> Assignment: Repeat the listing in full, preserving every character.

> Data extract:
•••

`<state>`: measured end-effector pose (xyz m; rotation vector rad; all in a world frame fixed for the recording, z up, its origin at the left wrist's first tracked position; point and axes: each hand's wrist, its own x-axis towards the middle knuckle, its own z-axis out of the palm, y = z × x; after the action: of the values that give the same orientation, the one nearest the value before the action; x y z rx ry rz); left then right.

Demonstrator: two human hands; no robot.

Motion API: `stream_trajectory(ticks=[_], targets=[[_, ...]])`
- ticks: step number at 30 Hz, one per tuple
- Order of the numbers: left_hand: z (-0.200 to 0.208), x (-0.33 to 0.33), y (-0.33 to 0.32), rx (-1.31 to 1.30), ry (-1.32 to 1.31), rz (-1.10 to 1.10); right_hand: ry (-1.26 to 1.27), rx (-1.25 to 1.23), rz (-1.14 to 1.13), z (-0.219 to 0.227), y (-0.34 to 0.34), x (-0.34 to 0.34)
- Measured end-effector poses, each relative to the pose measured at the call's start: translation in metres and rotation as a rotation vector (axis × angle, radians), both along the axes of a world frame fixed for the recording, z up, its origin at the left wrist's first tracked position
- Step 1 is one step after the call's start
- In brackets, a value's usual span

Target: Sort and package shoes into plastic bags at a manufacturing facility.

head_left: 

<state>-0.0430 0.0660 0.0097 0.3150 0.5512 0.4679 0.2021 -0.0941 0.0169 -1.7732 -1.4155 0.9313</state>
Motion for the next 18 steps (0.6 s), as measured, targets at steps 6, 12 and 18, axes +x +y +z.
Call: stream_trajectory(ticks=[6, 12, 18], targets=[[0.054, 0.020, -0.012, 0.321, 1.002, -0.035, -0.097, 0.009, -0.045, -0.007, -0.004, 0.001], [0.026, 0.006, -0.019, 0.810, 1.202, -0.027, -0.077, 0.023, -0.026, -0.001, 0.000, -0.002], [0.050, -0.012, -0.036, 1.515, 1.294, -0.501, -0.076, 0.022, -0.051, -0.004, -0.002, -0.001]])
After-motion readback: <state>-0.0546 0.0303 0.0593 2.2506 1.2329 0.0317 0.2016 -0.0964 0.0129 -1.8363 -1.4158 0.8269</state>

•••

> Your response:
`<state>`: measured end-effector pose (xyz m; rotation vector rad; all in a world frame fixed for the recording, z up, its origin at the left wrist's first tracked position; point and axes: each hand's wrist, its own x-axis towards the middle knuckle, its own z-axis out of the palm, y = z × x; after the action: of the values that give the same orientation, the one nearest the value before the action; x y z rx ry rz); left then right.

Demonstrator: two human hands; no robot.

Motion API: `stream_trajectory(ticks=[_], targets=[[_, ...]])`
- ticks: step number at 30 Hz, one per tuple
- Order of the numbers: left_hand: z (-0.200 to 0.208), x (-0.33 to 0.33), y (-0.33 to 0.32), rx (-1.31 to 1.30), ry (-1.32 to 1.31), rz (-1.10 to 1.10); right_hand: ry (-1.26 to 1.27), rx (-1.25 to 1.23), rz (-1.14 to 1.13), z (-0.219 to 0.227), y (-0.34 to 0.34), x (-0.34 to 0.34)
- Measured end-effector poses, each relative to the pose measured at the call's start: translation in metres and rotation as a rotation vector (axis × angle, radians), both along the axes of a world frame fixed for the recording, z up, its origin at the left wrist's first tracked position
- Step 1 is one step after the call's start
- In brackets, a value's usual span

Target: Sort and package shoes into plastic bags at a manufacturing facility.

head_left: 

<state>-0.0430 0.0660 0.0097 0.3150 0.5512 0.4679 0.2021 -0.0941 0.0169 -1.7732 -1.4155 0.9313</state>
Motion for the next 18 steps (0.6 s), as measured, targets at steps 6, 12 and 18, axes +x +y +z.
Call: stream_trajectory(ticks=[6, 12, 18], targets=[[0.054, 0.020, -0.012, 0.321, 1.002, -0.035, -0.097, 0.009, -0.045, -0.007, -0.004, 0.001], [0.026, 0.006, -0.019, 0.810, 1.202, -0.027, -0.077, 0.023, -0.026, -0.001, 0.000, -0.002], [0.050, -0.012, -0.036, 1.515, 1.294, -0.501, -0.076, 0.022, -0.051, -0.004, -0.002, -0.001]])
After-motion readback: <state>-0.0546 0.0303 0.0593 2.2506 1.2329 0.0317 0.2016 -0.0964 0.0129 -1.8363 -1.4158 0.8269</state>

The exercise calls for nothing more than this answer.